5. All investments carry risk and all trading decisions made by a person remain the responsibility of that person. There is no guarantee that systems, indicators, or trading signals will result in profits or that they will not produce losses. Subscribers should fully understand all risks associated with any kind of trading or investing before engaging in such activities.
6. Some profit examples are based on hypothetical or simulated trading. This means the trades are not actual trades and instead are hypothetical trades based on real market prices at the time the recommendation is disseminated. No actual money is invested, nor are any trades executed. Hypothetical or simulated performance is not necessarily indicative of future results. Hypothetical performance results have many inherent limitations, some of which are described below. Also, the hypothetical results do not include the costs of subscriptions, commissions, or other fees. Because the trades underlying these examples have not actually been executed, the results may understate or overstate the impact of certain market factors, such as lack of liquidity. Simulated trading services in general are also designed with the benefit of hindsight, which may not be relevant to actual trading. In addition, hypothetical trading does not involve financial risk, and no hypothetical trading record can completely account for the impact of financial risk of actual trading. TradeWins makes no representations or warranties that any account will or is likely to achieve profits similar to those shown.
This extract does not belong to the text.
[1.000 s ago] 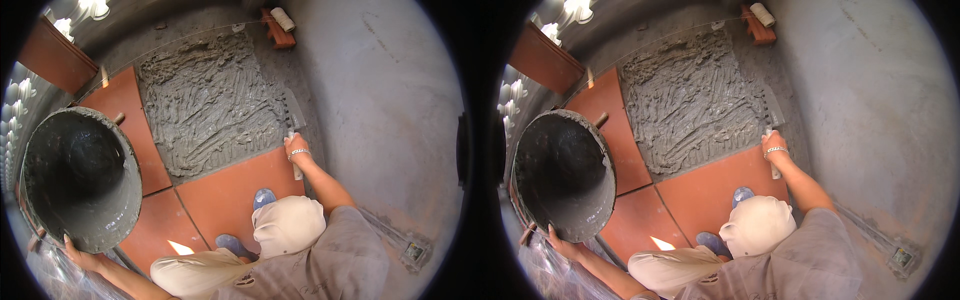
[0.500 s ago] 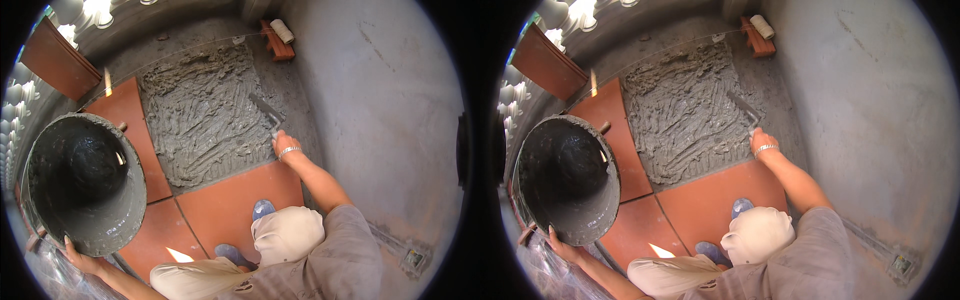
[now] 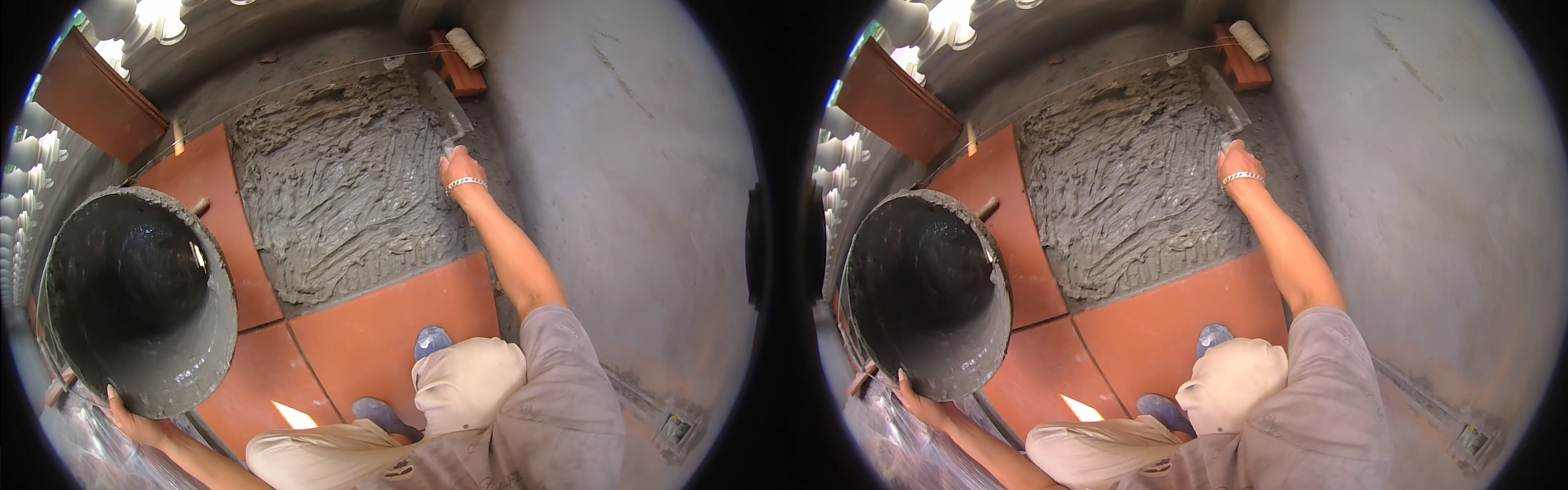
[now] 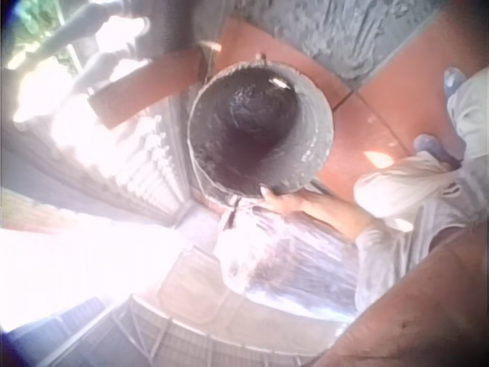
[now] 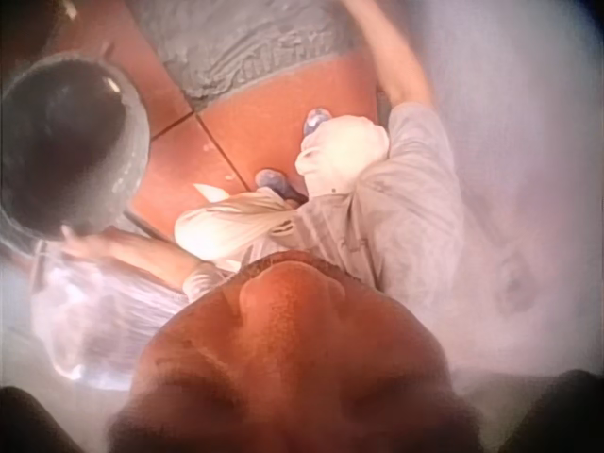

7. No representation is being made that you will achieve profits or the same results as any person providing testimonial. No representation is being made that any person providing a testimonial is likely to continue to experience profitable trading after the date on which the testimonial was provided, and in fact the person providing the testimonial may have experienced losses.
8. The author experiences are not typical. The author is an experienced investor and your results will vary depending on risk tolerance, amount of risk capital utilized, size of trading position and other factors. Certain Subscribers may modify the author methods, or modify or ignore the rules or risk parameters, and any such actions are taken entirely at the Subscriber’s own election and for the Subscriber’s own risk.